Thursday, October 27, 2016

1790's Headdress -- a tutorial

Necessity is the mother of invention, or so they say.  When making preparations to attend a 1790's ball, it occurred to me that I didn't have the proper accessories to wear with my Chemise a la Reine as I had styled it from a portrait from 1783.  I originally made a lovely straw hat to wear with it during the day which you can see in this post.  I thought a headdress of some sort plus 1790's shoes were in order to wear to a ball that included an evening of English Country Dance.   I envisioned something with plumes that could be worn with my hedgehog wig.  I looked at some portraits:

I was particularly taken with the last portrait.  I love the wispiness of the sheer fabric along with the darker band and pearls.  I used this for my inspiration.    

For my project, I used the following materials:  Silk taffeta, silk gauze,  batting, glass pearls, wire, felt, ostrich plumes.  The first task was to measure the size of the band needed.  I blocked my wig on a head block which matches my size and measured.  I tamed the wig a bit with bobby pins and used a measuring tape to determine the size of the band.  It measured around 30 inches.

I rolled the thin batting to make a long solid tube around an inch in diameter by 30 inches long then stitched the tube closed.

Next, I folded the cut edge of my silk in by 1/4 inch and rolled it around the tube, pinning it in place.

I stitched the silk in place, connected the ends and sewed the silk closed.

The band is complete.  I checked to make sure the fit was correct.

Next I strung my glass pearls on a piece of beading wire.  At this point I wasn't sure how many beads I'd need so I figured I'd cut the wire long enough to be able to add more beads if I needed them.

I wrapped the beads around the fabric tube and twisted the wire ends together, hiding them in the folds of the fabric.

I placed the band on the wig again and used my measuring tape to try to "guesstimate" the size of the circle I would need for the sheer part of the headpiece.  This was definitely a situation of making it up as I went along!  I determined that I would need a 30 inch wide circle in order to have enough fabric to manipulate it into folds of some sort.

I pressed under 1/4 inch around the edge of the circle and pleated it to the headpiece.  I didn't measure the pleats, but they were quite deep--over an inch deep. When I was pleased with the pleating, I whip stitched it in place to the headpiece.

Here is the result so far.  The sheer part of the cap is very tall--much like a chef's hat!  Now it's time to manipulate it!

This part is hard to describe.  I pushed the center of the cap down and made random pleats with the fabric while the headpiece was on the wig.  I pinned each pleat in place.

Here you can see the pleats from the top.

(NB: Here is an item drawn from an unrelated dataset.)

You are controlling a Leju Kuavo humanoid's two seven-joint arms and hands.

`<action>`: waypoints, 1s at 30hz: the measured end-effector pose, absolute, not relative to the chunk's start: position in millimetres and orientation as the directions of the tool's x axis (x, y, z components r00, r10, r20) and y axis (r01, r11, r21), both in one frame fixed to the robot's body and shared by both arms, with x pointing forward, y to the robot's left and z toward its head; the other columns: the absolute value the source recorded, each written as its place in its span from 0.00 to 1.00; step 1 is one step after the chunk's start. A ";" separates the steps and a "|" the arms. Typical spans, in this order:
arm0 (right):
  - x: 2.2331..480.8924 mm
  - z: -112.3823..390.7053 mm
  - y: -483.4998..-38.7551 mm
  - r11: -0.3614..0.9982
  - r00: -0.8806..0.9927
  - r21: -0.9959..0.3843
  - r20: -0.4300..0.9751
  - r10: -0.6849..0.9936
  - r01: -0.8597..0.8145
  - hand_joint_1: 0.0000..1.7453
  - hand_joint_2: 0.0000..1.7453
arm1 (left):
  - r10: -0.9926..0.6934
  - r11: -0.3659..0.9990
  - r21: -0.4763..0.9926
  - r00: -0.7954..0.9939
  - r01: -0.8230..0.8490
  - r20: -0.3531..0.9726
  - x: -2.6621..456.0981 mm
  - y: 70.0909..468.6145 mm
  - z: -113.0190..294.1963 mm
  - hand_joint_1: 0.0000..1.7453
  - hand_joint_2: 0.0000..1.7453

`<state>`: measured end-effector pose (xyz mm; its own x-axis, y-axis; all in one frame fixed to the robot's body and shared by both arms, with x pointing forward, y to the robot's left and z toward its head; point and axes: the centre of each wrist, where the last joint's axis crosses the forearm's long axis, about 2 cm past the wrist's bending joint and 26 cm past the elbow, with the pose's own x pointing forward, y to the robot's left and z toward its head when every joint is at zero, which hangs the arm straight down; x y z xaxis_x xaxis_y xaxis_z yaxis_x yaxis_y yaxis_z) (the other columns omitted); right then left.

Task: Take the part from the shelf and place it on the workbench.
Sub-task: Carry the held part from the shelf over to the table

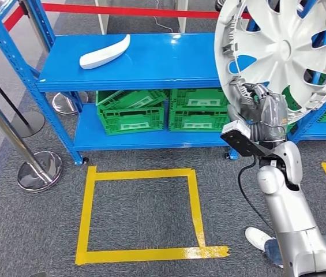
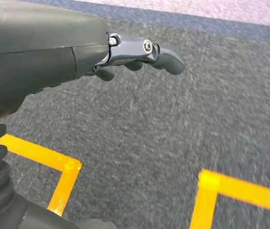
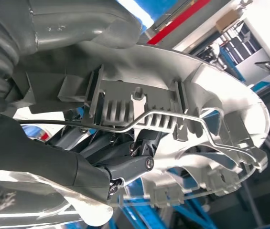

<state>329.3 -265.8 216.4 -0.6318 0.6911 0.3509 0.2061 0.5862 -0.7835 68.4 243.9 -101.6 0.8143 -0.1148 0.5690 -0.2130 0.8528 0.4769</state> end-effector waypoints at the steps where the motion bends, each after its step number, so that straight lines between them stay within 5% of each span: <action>1: 330.2 218.0 -265.7 0.583 -0.633 -0.785 0.344 0.694 0.212 1.00 1.00 | -0.116 0.853 0.477 0.814 -0.212 0.569 68.8 243.9 -101.6 0.00 1.00; 30: 365.3 303.4 -212.0 0.494 -0.719 -0.796 0.108 0.686 0.351 1.00 1.00 | -0.165 0.857 0.488 0.808 -0.166 0.566 78.2 244.6 -100.0 0.00 1.00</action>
<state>365.3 -212.0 303.4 -0.7195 0.6860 0.1084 0.3510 0.4938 -0.7956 78.2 244.6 -100.0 0.8078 -0.1655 0.5658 -0.1662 0.8569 0.4879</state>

These pleats were just invisibly tacked in place rather than stitched down.

I knew that I'd need a way to secure the plumes so I made a half cockade.  I cut a strip of silk 4 - 5 inches wide, folded it in half lengthwise and pressed it.  I pleated the strip to form a half of a cockade and pressed it.  The pleats were then stitched in place from behind.

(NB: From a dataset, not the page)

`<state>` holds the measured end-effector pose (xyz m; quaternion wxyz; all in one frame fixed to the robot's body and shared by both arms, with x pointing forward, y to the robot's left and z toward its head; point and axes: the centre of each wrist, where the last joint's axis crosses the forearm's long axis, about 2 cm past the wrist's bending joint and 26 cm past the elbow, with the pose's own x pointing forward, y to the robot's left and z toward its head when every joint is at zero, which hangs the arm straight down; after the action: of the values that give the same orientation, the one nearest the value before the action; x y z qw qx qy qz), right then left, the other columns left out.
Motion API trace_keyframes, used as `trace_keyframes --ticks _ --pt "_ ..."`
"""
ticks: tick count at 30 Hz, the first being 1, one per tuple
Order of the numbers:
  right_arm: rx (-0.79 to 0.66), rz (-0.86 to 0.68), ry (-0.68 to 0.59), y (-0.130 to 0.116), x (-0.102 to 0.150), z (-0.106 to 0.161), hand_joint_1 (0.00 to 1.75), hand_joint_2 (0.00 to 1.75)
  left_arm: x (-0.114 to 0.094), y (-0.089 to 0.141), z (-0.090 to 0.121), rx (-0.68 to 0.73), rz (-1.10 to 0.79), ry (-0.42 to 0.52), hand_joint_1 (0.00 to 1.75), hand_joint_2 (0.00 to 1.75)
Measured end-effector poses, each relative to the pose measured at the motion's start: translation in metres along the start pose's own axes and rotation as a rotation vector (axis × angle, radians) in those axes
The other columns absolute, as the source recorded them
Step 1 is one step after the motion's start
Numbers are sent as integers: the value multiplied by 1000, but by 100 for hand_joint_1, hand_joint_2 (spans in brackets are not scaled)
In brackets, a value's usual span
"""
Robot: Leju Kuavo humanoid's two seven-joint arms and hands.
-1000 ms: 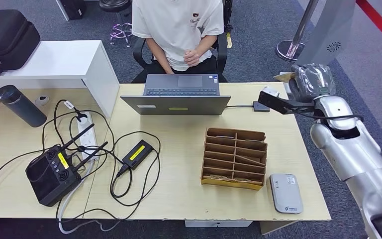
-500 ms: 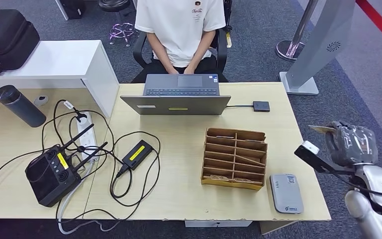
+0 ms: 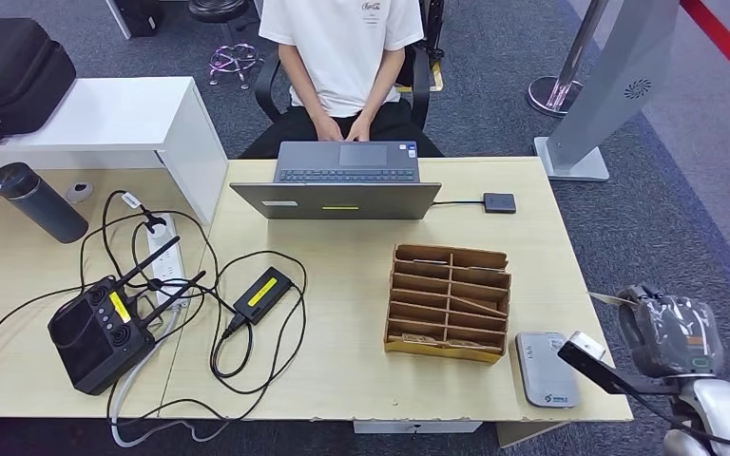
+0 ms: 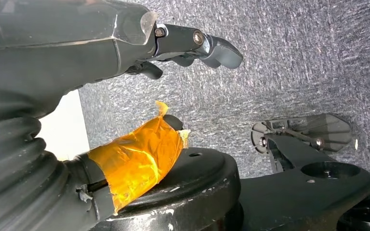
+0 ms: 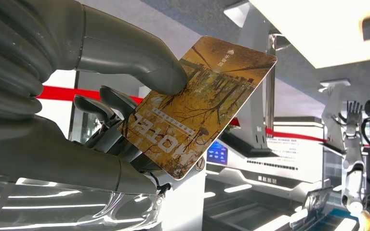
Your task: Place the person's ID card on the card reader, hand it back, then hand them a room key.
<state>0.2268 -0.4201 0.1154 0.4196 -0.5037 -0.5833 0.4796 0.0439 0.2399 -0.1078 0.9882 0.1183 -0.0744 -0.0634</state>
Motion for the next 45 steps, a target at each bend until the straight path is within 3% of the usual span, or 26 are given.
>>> trace_keyframes --ticks 31,40,45 --pt "208 -87 133 75 24 47 175 175 0 0 0 0 -2 -1 0 175" --pt "186 -92 151 78 23 42 175 175 0 0 0 1 -10 -5 0 175" --pt "49 -92 132 64 24 31 175 175 0 1 0 3 -27 -11 0 175"
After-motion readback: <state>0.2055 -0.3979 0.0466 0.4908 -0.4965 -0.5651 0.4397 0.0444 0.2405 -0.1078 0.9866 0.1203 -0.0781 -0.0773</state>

The inspiration portrait has 3 plumes:  two white ones with a black one in the middle on top of the white ones--so I decided to do something similar.  The plumes were curled so they did not stand up straight and positioned them the way I wanted them.  I had cut two pieces of blue felt into half circles smaller than my cockade.  The plumes were sandwiched between the felt pieces and stitched in place.

The cockade was stitched on top of the felt pieces, stitching under the pleats and along the bottom.

The plume assembly was then secured to the headpiece by tucking it in the headband and stitching it in place to the band.  This does leave it somewhat lose when wearing but I use pearl headed hat pins to secure it better to my hair.  The pins can be hidden in the folds of the fabric.

Here's a view from the top.

I also decided to add some shoe clips to my American Duchess Pemberly shoes.  I had previously worn my chemise with 1780's shoes and I wanted to dress up my plain Pemberly pair.

Materials for this project were scraps of heavy Pellon, 1.5 inch double faced silk satin ribbon, shoe clips.

I cut pieces of Pellon to the contour of the shoe for the base of the ornament.  I then gathered the ribbon as shown in this post.

The ends of the ribbon were tucked under and the gathered ribbon was tacked to the Pellon base. Three shoe clips were attached to make sure that the clips would be secure during a night of dancing.


Here are some pics from the ball showing the finished items!  

The complete outfit included the items made plus a blue silk sash, a lover's eye pendant (tutorial in this post) and white leather gloves.  Chemise a la Reine is worn over 18th century stays, Regency chemise and two white linen petticoats. Ties were added inside the side backs of the Chemise to draw up the train. Earrings are by Dames a la Mode.

I love having several sets of accessories to make this gown work for two different decades!